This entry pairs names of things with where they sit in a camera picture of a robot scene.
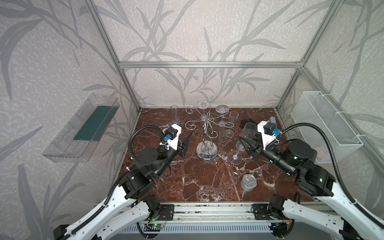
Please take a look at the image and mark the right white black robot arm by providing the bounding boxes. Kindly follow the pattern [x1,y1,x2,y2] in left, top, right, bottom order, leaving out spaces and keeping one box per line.
[239,136,384,240]

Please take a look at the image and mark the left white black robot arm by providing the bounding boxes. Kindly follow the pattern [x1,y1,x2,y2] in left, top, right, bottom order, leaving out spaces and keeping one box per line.
[54,125,192,240]

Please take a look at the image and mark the black glove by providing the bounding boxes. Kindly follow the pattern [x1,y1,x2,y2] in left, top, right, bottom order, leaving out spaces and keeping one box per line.
[240,118,258,128]

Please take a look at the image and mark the green mat in tray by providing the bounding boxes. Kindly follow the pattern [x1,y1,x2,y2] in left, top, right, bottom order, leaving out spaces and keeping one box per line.
[74,106,119,142]

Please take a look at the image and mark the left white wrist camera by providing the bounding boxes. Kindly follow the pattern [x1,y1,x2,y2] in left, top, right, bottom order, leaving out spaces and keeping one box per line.
[160,124,182,151]

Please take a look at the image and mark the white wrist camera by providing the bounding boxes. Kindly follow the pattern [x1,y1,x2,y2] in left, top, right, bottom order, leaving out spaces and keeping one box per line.
[160,124,182,151]
[257,121,281,150]

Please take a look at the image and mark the silver wire wine glass rack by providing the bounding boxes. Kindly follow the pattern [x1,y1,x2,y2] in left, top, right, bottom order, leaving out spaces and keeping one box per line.
[185,104,220,162]

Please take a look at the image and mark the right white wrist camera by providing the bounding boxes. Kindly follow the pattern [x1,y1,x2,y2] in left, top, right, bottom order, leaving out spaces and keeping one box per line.
[257,121,281,150]

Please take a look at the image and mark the left black arm cable conduit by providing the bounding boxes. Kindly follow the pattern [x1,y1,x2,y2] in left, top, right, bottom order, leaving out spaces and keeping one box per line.
[56,124,166,240]

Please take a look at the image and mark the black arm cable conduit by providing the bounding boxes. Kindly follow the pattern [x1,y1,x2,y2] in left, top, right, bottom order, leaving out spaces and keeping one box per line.
[266,122,384,230]
[56,124,166,240]

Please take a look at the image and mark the right black arm cable conduit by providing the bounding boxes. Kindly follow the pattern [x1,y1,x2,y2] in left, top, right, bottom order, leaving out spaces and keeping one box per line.
[266,122,384,230]

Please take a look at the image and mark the white wire mesh basket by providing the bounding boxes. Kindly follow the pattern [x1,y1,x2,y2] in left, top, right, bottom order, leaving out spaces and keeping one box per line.
[291,91,364,164]

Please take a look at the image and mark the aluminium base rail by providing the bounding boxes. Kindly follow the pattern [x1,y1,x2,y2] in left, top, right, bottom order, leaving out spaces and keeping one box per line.
[119,201,331,235]

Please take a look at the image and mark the aluminium frame crossbar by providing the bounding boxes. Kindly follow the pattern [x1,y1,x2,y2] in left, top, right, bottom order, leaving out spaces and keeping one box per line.
[119,61,301,69]

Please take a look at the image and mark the clear plastic wall tray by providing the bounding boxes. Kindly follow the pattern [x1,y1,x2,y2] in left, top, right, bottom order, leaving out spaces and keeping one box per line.
[43,94,120,163]

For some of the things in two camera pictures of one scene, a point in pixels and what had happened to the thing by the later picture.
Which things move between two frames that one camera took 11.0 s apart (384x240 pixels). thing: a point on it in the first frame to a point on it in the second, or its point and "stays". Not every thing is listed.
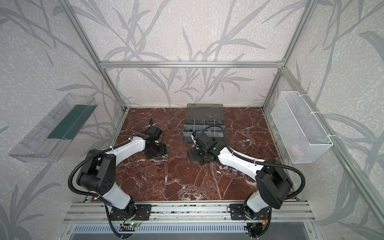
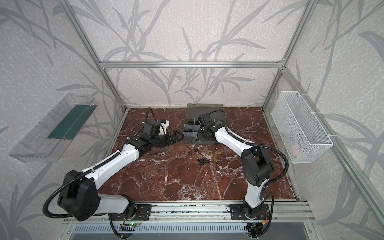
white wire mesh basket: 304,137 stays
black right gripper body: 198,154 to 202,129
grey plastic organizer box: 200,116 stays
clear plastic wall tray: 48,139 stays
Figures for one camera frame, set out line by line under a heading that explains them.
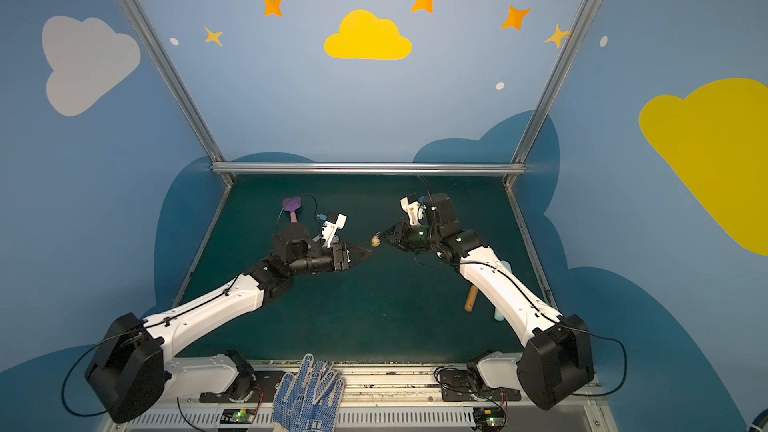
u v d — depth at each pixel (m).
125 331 0.42
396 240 0.67
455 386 0.74
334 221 0.71
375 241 0.78
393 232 0.75
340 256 0.66
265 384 0.75
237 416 0.71
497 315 0.84
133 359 0.40
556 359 0.40
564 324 0.42
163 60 0.85
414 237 0.67
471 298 0.88
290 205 1.11
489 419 0.71
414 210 0.73
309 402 0.70
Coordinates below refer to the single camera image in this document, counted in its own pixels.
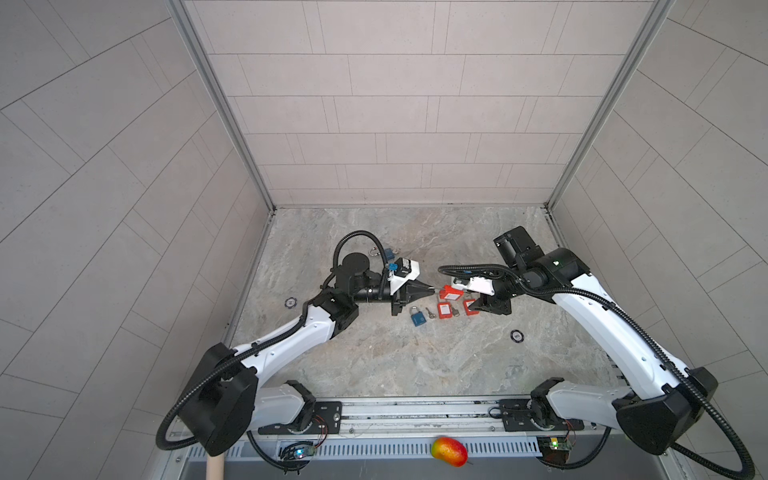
# # # #
EXERCISE DESCRIPTION:
Please repeat every record exactly, leaving the pictures out.

YOUR SOLUTION:
This entry pairs names of things with where they sit in a camera picture of a robot scene.
Please take a look at the image and mark the right white black robot arm by providing the bounding boxes. Kindly follow the pattern [x1,y1,x2,y2] in left, top, right, bottom order, leaving out spaces and keeping one box per line.
[239,136,384,240]

Please take a look at the image and mark the left white black robot arm by providing the bounding boxes. Kindly follow the pattern [x1,y1,x2,y2] in left, top, right, bottom order, leaving out spaces and keeping one box per line.
[54,125,192,240]

Please take a look at the image and mark the black glove by providing the bounding boxes. Kindly follow the pattern [x1,y1,x2,y2] in left, top, right, bottom order, leaving out spaces and keeping one box per line.
[240,118,258,128]

Please take a look at the image and mark the green mat in tray by providing the bounding boxes. Kindly follow the pattern [x1,y1,x2,y2] in left, top, right, bottom order, leaving out spaces and keeping one box per line.
[74,106,119,142]

Please take a look at the image and mark the left white wrist camera by providing the bounding boxes. Kindly follow the pattern [x1,y1,x2,y2] in left, top, right, bottom order, leaving out spaces and keeping one box per line.
[160,124,182,151]

Please take a look at the image and mark the white wrist camera by providing the bounding boxes. Kindly follow the pattern [x1,y1,x2,y2] in left, top, right, bottom order, leaving out spaces and keeping one box per line.
[160,124,182,151]
[257,121,281,150]

Please take a look at the image and mark the silver wire wine glass rack by providing the bounding boxes. Kindly follow the pattern [x1,y1,x2,y2] in left, top, right, bottom order, leaving out spaces and keeping one box per line.
[185,104,220,162]

Please take a look at the image and mark the right white wrist camera by providing the bounding boxes. Kindly follow the pattern [x1,y1,x2,y2] in left, top, right, bottom order, leaving out spaces and keeping one box per line.
[257,121,281,150]

Please take a look at the image and mark the left black arm cable conduit by providing the bounding boxes. Kindly follow the pattern [x1,y1,x2,y2] in left, top, right, bottom order, leaving out spaces and keeping one box per line.
[56,124,166,240]

Please take a look at the image and mark the black arm cable conduit by providing the bounding boxes. Kindly follow the pattern [x1,y1,x2,y2] in left, top, right, bottom order, leaving out spaces and keeping one box per line.
[266,122,384,230]
[56,124,166,240]

Please take a look at the image and mark the right black arm cable conduit by providing the bounding boxes. Kindly follow the pattern [x1,y1,x2,y2] in left, top, right, bottom order, leaving out spaces and keeping one box per line.
[266,122,384,230]

Please take a look at the image and mark the white wire mesh basket by providing the bounding boxes. Kindly follow the pattern [x1,y1,x2,y2] in left, top, right, bottom order, leaving out spaces and keeping one box per line.
[291,91,364,164]

Please take a look at the image and mark the aluminium base rail by providing the bounding boxes. Kindly follow the pattern [x1,y1,x2,y2] in left, top, right, bottom order, leaving out spaces and keeping one box per line.
[119,201,331,235]

Please take a look at the image and mark the aluminium frame crossbar by providing the bounding boxes. Kindly follow the pattern [x1,y1,x2,y2] in left, top, right, bottom order, leaving out spaces and keeping one box per line.
[119,61,301,69]

Please take a look at the image and mark the clear plastic wall tray by providing the bounding boxes. Kindly follow the pattern [x1,y1,x2,y2] in left, top, right, bottom order, leaving out spaces and keeping one box per line.
[43,94,120,163]

For some of the things in two camera pictures of one scene, a point in pixels and what had happened to the thing by the later picture.
Which things move between two frames that one camera took 11.0 s apart (384x240 pixels). thing: a point on it in the first frame to a point on it in the second, or its point and "stays". Not every thing is listed.
white wire mesh basket: 304,137 stays
black right gripper body: 198,154 to 202,129
grey plastic organizer box: 200,116 stays
clear plastic wall tray: 48,139 stays
Figures for one camera frame, set out line by line under a heading that explains them.
u v d — depth at each pixel (m).
125 331 0.42
396 240 0.67
455 386 0.74
334 221 0.71
375 241 0.78
393 232 0.75
340 256 0.66
265 384 0.75
237 416 0.71
497 315 0.84
133 359 0.40
556 359 0.40
564 324 0.42
163 60 0.85
414 237 0.67
471 298 0.88
290 205 1.11
489 419 0.71
414 210 0.73
309 402 0.70
Coordinates below refer to the single camera image in this document, counted in its own pixels.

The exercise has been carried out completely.